National Institute of Diabetes and Digestive and Kidney Disease. Digestive diseases statistics for the United States. Available at: http://digestive.niddk.nih.gov/statistics/statistics.htm#specific. Accessed September 11, 2012.

Bass NM, Mullen KD, Sanyal A, et al. Rifaximin treatment in hepatic encephalopathy. N Engl J Med. 2010;362:1071-1081.

Bajaj JS, Schubert CM, Heuman DM, et al. Persistence of cognitive impairment after resolution of overt hepatic encephalopathy. Gastroenterology. 2010;138:2332-2340.

Arguedas MR, DeLawrence TG, McGuire BM. Influence of hepatic encephalopathy on health-related quality of life in patients with cirrhosis. Dig Dis Sci. 2003;48:1622-1626.

Munoz SJ. Hepatic encephalopathy. Med Clin North Am. 2008;92:795-812, viii.

Al Sibae MR, McGuire BM. Current trends in the treatment of hepatic encephalopathy. Ther Clin Risk Manag. 2009;5:617-626.

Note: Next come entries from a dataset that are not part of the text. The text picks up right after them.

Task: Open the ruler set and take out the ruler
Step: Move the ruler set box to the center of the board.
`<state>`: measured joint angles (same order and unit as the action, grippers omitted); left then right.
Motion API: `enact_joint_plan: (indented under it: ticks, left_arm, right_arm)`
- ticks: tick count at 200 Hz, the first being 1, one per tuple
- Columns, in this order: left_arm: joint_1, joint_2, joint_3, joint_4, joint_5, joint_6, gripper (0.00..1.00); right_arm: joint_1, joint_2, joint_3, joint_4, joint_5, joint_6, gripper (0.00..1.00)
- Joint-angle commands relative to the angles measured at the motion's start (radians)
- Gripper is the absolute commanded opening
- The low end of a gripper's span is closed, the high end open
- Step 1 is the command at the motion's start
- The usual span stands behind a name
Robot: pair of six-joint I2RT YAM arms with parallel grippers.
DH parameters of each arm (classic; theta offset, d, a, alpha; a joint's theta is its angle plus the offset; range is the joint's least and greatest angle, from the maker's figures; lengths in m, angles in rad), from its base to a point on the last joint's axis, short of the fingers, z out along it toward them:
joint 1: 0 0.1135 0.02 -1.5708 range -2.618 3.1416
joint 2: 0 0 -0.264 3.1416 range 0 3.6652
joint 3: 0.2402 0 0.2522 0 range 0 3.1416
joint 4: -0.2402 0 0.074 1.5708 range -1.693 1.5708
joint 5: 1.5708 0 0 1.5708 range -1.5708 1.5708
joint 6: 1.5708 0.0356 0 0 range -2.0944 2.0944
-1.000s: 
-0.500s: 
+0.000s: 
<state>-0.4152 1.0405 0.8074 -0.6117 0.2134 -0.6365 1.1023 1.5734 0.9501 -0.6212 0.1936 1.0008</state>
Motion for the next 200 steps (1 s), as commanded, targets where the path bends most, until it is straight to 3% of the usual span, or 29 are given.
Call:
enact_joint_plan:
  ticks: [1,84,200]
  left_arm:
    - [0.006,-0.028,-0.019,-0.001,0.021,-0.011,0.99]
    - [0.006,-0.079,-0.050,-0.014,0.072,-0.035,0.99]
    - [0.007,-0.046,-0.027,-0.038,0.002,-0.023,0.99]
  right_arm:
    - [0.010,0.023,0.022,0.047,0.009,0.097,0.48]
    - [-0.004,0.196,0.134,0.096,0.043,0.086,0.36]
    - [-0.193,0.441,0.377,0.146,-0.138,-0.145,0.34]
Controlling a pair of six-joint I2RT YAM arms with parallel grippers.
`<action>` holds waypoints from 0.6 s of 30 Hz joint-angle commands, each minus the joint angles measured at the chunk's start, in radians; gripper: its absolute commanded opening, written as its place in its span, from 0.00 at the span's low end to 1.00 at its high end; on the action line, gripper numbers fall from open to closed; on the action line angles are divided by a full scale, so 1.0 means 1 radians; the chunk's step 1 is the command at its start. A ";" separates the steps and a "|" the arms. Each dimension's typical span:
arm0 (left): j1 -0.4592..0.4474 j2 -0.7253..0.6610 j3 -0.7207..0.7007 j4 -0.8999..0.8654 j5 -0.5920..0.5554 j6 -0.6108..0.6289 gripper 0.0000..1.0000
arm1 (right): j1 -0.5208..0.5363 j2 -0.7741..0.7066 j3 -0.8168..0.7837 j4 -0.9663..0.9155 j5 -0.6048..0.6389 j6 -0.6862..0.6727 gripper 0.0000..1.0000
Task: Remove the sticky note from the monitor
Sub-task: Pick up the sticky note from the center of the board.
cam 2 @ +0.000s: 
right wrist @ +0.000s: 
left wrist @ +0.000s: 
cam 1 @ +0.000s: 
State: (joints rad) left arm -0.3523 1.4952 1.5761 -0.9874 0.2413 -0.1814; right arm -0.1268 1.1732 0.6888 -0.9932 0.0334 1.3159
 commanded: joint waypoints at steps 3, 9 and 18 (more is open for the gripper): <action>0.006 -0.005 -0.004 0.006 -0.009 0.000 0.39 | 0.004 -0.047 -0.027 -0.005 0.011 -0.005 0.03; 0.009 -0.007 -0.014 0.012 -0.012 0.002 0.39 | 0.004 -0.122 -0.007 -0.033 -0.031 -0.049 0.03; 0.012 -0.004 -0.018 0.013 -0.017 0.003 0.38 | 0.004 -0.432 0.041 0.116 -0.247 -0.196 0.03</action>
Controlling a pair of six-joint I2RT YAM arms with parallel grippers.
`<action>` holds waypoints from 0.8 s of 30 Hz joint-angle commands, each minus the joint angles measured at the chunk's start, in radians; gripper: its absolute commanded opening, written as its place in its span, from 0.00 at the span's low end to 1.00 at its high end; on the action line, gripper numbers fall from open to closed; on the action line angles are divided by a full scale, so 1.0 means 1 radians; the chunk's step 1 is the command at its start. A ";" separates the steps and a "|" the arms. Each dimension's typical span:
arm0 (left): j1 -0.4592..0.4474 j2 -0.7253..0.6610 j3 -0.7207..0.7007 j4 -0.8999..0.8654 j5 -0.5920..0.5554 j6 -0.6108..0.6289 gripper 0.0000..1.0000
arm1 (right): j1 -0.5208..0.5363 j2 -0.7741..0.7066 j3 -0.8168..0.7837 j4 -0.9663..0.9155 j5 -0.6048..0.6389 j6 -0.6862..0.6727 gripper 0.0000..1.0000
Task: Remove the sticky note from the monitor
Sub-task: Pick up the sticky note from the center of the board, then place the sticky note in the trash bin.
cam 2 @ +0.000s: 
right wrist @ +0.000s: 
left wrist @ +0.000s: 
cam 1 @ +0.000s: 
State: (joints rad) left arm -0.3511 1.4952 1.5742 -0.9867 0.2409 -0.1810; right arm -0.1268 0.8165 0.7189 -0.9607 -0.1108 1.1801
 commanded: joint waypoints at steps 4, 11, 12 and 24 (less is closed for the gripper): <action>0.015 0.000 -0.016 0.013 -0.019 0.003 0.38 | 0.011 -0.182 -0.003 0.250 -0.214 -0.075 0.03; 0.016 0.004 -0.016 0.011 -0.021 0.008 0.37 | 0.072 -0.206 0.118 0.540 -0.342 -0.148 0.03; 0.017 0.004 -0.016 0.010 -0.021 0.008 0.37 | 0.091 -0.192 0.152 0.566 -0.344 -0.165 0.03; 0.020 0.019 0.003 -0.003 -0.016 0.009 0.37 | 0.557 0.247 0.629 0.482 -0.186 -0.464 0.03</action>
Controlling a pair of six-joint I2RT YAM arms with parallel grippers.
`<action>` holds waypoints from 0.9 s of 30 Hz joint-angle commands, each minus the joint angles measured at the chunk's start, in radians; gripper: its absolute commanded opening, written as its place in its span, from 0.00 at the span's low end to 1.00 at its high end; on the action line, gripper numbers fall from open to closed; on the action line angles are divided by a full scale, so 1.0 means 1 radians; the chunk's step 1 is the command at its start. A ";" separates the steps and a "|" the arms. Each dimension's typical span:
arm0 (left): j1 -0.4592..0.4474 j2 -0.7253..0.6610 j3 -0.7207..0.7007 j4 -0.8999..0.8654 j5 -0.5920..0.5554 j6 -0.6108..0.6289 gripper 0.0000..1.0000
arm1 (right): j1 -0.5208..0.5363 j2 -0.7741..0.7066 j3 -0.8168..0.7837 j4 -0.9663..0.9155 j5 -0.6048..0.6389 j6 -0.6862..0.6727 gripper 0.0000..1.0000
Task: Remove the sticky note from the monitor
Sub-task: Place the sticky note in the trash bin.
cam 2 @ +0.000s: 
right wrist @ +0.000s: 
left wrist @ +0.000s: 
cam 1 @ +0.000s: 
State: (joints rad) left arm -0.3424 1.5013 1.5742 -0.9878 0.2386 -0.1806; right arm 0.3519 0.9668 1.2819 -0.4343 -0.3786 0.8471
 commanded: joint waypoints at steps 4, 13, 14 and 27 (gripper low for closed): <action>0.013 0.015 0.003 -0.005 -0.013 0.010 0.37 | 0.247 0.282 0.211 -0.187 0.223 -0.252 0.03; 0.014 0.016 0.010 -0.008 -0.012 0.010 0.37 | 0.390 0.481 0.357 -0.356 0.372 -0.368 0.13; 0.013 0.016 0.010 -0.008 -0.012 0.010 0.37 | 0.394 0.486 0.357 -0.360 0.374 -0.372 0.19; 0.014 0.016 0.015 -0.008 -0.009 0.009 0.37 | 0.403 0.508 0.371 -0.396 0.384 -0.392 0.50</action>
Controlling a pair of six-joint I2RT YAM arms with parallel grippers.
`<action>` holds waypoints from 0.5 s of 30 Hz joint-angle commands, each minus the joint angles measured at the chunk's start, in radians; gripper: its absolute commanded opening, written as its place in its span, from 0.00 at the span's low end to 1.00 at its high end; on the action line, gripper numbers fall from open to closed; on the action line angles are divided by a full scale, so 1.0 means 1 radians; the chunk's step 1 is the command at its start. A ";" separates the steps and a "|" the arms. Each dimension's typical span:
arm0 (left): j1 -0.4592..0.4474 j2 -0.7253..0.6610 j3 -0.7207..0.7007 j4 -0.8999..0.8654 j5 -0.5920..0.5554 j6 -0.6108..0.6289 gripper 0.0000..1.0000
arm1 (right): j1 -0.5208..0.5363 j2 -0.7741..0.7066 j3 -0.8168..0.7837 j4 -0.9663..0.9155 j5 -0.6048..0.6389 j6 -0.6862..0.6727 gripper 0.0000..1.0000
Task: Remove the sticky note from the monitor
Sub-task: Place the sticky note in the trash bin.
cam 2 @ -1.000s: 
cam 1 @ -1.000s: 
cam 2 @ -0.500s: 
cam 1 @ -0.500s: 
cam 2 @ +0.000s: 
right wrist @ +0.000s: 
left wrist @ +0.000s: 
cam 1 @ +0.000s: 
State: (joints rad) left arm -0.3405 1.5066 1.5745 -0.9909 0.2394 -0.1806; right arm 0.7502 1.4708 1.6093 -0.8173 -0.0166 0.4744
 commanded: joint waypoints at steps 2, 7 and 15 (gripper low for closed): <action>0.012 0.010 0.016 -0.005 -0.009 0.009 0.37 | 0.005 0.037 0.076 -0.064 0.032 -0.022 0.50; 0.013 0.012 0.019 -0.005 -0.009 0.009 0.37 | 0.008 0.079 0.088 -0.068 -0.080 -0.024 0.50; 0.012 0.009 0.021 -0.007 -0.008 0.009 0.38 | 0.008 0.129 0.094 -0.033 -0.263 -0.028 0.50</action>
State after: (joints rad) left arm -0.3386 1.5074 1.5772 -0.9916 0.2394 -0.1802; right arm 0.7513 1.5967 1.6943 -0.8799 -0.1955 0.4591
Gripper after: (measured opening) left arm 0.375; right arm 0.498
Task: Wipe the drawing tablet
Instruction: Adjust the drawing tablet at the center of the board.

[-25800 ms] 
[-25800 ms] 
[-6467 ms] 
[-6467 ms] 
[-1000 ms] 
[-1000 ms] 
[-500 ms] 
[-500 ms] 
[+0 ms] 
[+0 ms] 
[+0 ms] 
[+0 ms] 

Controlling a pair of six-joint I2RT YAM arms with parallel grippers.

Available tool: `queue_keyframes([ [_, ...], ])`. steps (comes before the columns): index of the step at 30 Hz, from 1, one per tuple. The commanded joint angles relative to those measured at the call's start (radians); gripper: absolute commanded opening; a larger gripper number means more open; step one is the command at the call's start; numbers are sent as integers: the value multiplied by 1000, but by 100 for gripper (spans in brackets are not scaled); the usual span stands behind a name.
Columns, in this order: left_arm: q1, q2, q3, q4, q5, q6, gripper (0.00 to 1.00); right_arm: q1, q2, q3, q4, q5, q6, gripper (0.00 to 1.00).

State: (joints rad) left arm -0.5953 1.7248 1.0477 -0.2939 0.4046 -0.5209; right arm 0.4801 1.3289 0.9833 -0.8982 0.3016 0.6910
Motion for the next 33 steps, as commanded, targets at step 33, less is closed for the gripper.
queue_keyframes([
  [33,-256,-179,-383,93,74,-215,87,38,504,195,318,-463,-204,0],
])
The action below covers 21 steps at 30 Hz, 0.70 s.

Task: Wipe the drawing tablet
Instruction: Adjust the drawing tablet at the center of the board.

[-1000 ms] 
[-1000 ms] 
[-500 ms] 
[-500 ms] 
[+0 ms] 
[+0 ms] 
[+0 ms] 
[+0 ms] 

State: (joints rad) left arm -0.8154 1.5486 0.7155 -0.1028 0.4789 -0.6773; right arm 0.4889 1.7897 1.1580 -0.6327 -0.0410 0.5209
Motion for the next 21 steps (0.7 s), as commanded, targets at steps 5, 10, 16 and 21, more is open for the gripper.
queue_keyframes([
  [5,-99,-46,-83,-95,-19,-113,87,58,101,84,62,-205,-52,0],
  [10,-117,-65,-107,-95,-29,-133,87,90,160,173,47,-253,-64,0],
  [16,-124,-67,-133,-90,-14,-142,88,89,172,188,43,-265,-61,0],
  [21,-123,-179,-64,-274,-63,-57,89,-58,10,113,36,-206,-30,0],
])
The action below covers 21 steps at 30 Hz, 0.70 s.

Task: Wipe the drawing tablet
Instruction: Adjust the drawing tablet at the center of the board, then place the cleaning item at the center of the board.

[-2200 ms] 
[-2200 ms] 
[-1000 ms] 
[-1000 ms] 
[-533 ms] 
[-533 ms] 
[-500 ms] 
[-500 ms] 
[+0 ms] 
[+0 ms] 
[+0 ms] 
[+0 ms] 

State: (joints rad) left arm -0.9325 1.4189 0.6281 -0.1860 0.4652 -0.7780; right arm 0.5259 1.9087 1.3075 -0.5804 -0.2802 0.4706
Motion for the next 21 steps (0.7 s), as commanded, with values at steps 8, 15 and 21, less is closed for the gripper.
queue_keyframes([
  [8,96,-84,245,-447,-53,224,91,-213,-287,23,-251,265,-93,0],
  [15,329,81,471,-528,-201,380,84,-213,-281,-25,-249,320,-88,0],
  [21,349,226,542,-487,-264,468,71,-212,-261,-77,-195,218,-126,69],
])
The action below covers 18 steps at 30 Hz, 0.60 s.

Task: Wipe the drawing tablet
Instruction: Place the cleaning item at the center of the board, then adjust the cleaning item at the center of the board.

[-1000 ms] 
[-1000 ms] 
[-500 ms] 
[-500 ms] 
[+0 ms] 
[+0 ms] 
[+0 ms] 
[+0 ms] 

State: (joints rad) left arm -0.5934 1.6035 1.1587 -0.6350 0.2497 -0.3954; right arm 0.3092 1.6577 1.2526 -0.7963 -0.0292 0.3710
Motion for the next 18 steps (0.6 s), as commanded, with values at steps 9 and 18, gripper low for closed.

Mullen KD, Ferenci P, Bass NM, Leevy CB, Keeffe EB. An algorithm for the management of hepatic encephalopathy. Semin Liver Dis. 2007;(suppl):32-48.

Bajaj JS, Sanyal AJ, Bell D, Gilles H, Heuman DM. Predictors of the recurrence of hepatic encephalopathy in lactulose-treated patients. Aliment Pharmacol Ther. 2010;31:1012-1017.

Eroglu Y, Byrne WJ. Hepatic encephalopathy. Emerg Med Clin North Am. 2009;27:401-414.

Lawrence KR, Klee JA. Rifaximin for the treatment of hepatic encephalopathy. Pharmacotherapy. 2008;28:1019-1032.